### TASK REQUIREMENTS:
Write out nothing except the lines of the entries below, from the first through the one containing "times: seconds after", exactly and without pictures.

────

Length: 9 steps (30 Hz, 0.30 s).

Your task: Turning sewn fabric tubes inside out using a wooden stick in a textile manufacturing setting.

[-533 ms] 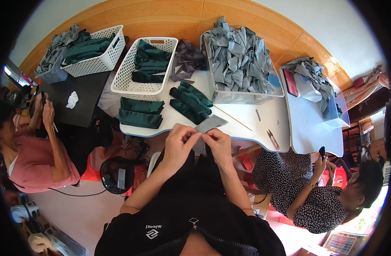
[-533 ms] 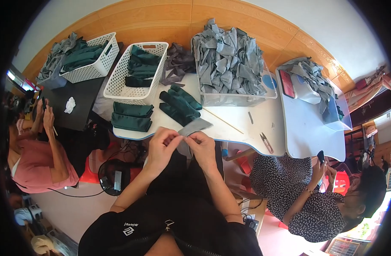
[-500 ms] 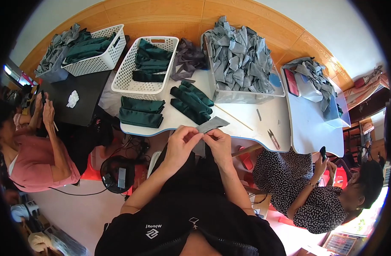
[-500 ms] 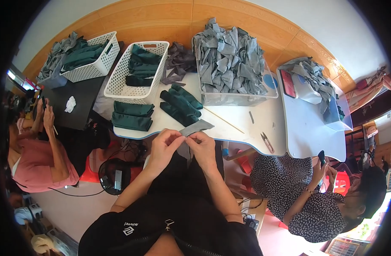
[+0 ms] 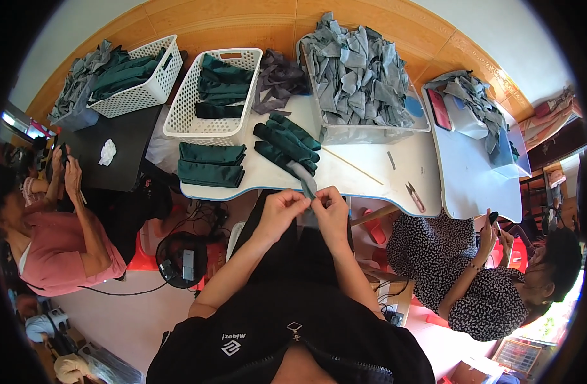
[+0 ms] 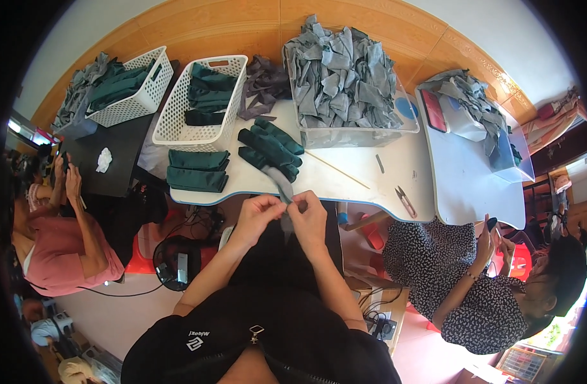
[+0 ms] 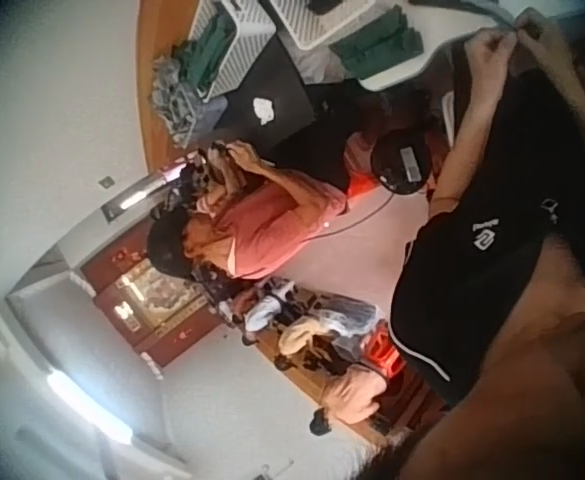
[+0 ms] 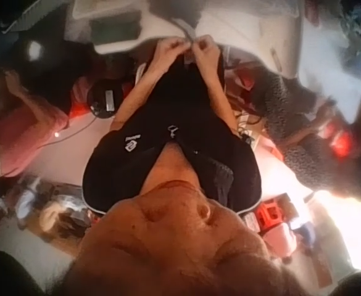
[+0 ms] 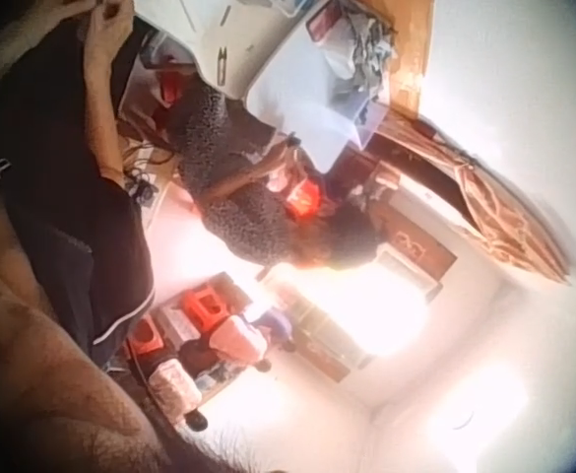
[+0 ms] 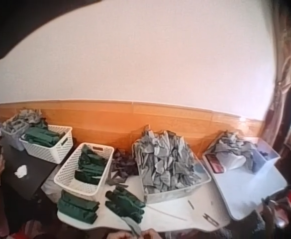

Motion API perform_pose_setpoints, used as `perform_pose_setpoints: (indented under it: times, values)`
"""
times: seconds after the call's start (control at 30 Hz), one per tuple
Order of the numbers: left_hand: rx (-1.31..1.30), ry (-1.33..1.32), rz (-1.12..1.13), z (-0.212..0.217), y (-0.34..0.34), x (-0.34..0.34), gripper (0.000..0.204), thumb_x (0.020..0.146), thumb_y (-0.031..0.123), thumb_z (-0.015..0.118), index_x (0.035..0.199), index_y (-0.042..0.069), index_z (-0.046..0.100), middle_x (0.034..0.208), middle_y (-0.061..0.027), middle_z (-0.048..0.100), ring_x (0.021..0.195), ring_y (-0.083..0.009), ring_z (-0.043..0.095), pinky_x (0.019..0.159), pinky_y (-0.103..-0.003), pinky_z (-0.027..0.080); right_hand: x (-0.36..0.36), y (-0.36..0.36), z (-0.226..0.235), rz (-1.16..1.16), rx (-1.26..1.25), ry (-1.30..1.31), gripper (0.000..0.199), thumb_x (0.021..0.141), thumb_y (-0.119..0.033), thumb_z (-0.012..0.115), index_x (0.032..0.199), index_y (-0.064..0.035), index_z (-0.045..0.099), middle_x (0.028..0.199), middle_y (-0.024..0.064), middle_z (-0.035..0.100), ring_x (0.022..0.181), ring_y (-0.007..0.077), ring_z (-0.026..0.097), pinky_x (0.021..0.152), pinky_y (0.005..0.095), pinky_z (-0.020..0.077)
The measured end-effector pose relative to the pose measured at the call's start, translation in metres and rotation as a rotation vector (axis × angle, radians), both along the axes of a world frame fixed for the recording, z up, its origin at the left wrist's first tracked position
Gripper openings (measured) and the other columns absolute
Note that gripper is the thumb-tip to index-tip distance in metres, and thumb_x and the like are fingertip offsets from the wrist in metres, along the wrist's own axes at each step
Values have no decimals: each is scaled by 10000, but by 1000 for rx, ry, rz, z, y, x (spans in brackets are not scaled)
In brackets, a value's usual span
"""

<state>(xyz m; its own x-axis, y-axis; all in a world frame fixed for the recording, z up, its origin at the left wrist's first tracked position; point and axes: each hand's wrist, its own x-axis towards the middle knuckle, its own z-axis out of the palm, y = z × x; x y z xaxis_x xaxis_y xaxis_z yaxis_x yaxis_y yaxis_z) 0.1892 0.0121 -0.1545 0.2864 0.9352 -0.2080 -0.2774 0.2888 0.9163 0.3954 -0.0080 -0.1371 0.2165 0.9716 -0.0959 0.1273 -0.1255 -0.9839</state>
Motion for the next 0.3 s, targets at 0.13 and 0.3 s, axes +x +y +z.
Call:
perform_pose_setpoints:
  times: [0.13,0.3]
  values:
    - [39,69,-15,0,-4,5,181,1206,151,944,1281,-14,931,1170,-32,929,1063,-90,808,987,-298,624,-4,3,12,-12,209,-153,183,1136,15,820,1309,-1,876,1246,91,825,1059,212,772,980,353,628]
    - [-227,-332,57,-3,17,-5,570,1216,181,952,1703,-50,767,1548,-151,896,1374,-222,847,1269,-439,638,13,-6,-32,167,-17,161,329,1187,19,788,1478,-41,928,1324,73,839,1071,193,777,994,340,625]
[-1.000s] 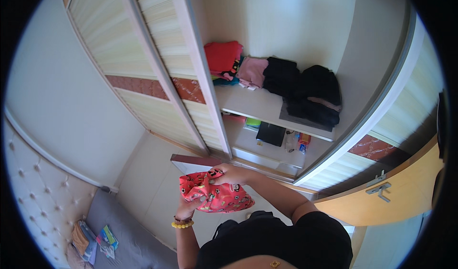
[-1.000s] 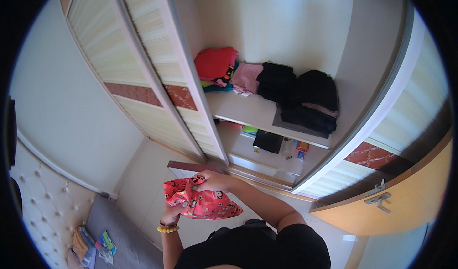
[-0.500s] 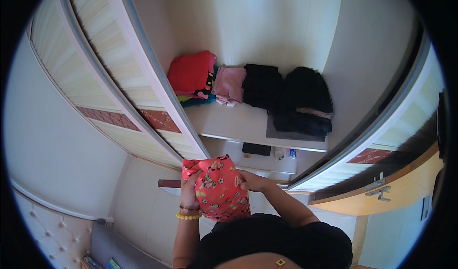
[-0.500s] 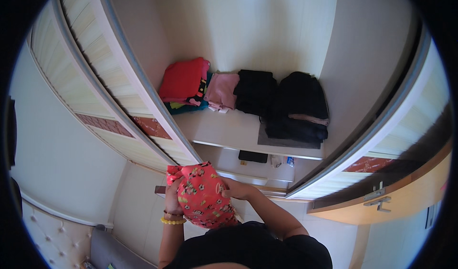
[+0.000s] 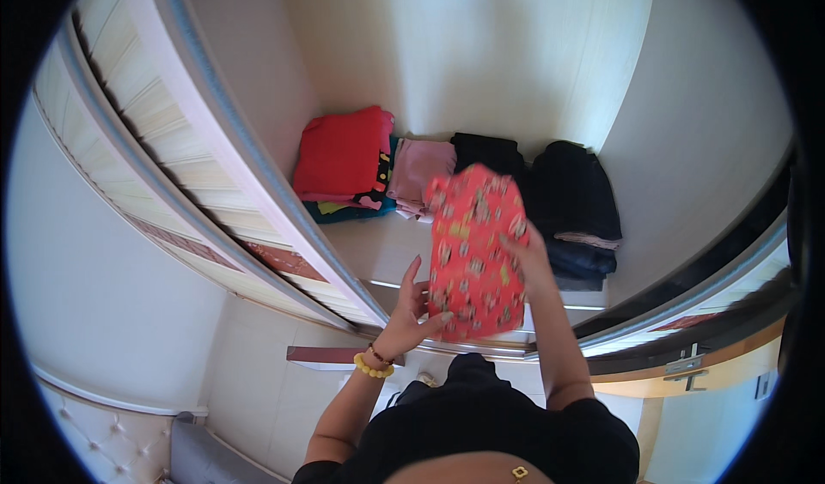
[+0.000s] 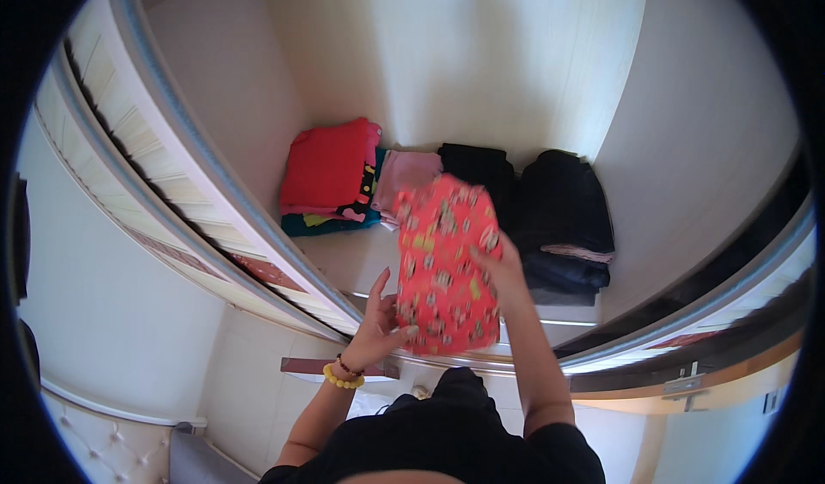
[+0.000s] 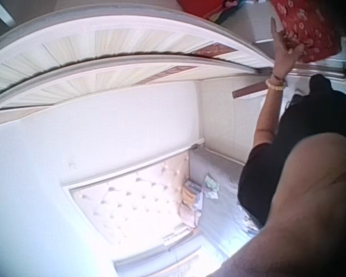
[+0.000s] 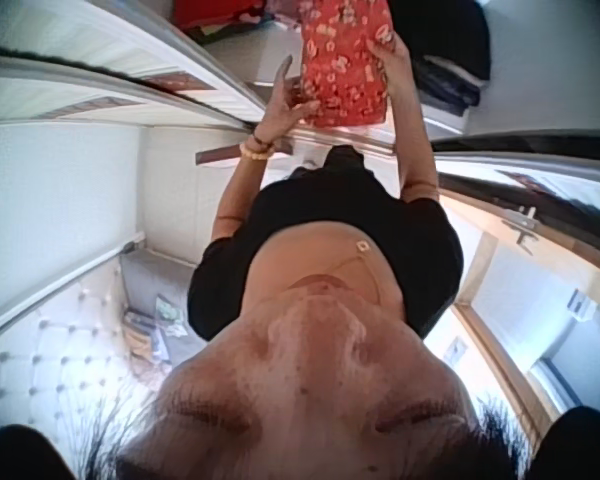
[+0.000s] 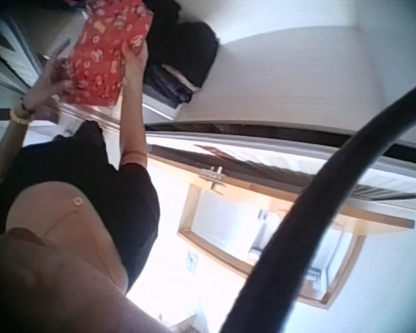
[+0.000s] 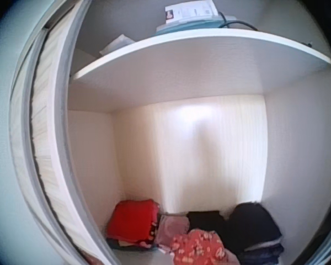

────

### EXPECTED OUTPUT:
Length: 9 steps (30 Hz, 0.30 s).

Your task: Turning sewn fabric tubes inside out using a wooden stick in a textile manufacturing setting.

[-533 ms] 
[-533 ms] 
[-500 ms] 
[-500 ms] 
[+0 ms] 
[+0 ms] 
[+0 ms] 
[+0 ms] 
[+0 ms] 
[+0 ms] 

Motion API perform_pose_setpoints, used as `perform_pose_setpoints: (indented under it: times, values)`
"""
times: seconds after the call's start (control at 30 Hz), one per tuple

That is the complete output for this exercise.